→ **Your instructions**
Reproduce all of the data that follows, character for character.

→ **Information supplied**
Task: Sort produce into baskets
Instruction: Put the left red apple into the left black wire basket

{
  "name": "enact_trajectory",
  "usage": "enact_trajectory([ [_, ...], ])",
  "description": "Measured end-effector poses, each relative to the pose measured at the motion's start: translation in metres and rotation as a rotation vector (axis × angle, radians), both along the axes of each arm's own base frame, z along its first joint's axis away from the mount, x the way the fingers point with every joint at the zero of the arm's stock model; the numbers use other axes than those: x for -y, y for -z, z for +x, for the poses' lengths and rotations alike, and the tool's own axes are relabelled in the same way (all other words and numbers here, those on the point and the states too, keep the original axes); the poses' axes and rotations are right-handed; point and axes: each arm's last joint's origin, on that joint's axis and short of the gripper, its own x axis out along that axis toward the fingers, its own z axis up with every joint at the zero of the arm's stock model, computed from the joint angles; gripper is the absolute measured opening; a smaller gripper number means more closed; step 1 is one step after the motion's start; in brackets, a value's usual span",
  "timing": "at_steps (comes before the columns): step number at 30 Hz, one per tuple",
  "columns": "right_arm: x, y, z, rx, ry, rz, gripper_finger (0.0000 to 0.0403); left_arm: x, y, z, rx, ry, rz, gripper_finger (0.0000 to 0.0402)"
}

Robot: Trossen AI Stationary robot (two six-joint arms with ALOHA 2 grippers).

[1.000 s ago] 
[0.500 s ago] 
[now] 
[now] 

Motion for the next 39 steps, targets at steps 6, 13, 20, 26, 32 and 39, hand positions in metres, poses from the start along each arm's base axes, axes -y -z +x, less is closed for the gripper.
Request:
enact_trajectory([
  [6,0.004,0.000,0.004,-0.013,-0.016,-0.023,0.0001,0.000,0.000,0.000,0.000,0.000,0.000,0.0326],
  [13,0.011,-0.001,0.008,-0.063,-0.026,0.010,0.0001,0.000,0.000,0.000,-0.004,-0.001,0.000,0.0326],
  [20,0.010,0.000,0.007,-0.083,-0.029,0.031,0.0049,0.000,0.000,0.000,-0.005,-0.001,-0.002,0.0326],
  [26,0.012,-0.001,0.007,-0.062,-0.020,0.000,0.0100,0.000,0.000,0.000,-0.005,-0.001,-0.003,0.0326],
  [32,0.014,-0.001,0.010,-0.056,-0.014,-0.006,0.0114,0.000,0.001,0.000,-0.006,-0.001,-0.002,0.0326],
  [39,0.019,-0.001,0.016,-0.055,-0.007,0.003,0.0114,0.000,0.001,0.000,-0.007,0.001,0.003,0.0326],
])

→ **Written answer**
Task: Sort produce into baskets
Instruction: Put the left red apple into the left black wire basket

{
  "name": "enact_trajectory",
  "usage": "enact_trajectory([ [_, ...], ])",
  "description": "Measured end-effector poses, each relative to the pose measured at the motion's start: translation in metres and rotation as a rotation vector (axis × angle, radians), both along the axes of each arm's own base frame, z along its first joint's axis away from the mount, x the way the fingers point with every joint at the zero of the arm's stock model; the numbers use other axes than those: x for -y, y for -z, z for +x, for the poses' lengths and rotations alike, and the tool's own axes are relabelled in the same way (all other words and numbers here, those on the point and the states too, keep the original axes); the poses' axes and rotations are right-handed; point and axes: each arm's last joint's origin, on that joint's axis and short of the gripper, its own x axis out along that axis toward the fingers, its own z axis up with every joint at the zero of the arm's stock model, computed from the joint angles; gripper is the absolute measured opening; a smaller gripper number means more closed; step 1 is one step after the motion's start; in brackets, a value's usual span",
  "timing": "at_steps (comes before the columns): step number at 30 Hz, one per tuple",
  "columns": "right_arm: x, y, z, rx, ry, rz, gripper_finger (0.0000 to 0.0403); left_arm: x, y, z, rx, ry, rz, gripper_finger (0.0000 to 0.0402)"
}

Robot: Trossen AI Stationary robot (two six-joint arms with ALOHA 2 grippers).

[1.000 s ago] 
[0.500 s ago] 
[now] 
[now] 

Motion for the next 39 steps, targets at steps 6, 13, 20, 26, 32 and 39, hand positions in metres, poses from the start along each arm's base axes, axes -y -z +x, less is closed for the gripper.
Request:
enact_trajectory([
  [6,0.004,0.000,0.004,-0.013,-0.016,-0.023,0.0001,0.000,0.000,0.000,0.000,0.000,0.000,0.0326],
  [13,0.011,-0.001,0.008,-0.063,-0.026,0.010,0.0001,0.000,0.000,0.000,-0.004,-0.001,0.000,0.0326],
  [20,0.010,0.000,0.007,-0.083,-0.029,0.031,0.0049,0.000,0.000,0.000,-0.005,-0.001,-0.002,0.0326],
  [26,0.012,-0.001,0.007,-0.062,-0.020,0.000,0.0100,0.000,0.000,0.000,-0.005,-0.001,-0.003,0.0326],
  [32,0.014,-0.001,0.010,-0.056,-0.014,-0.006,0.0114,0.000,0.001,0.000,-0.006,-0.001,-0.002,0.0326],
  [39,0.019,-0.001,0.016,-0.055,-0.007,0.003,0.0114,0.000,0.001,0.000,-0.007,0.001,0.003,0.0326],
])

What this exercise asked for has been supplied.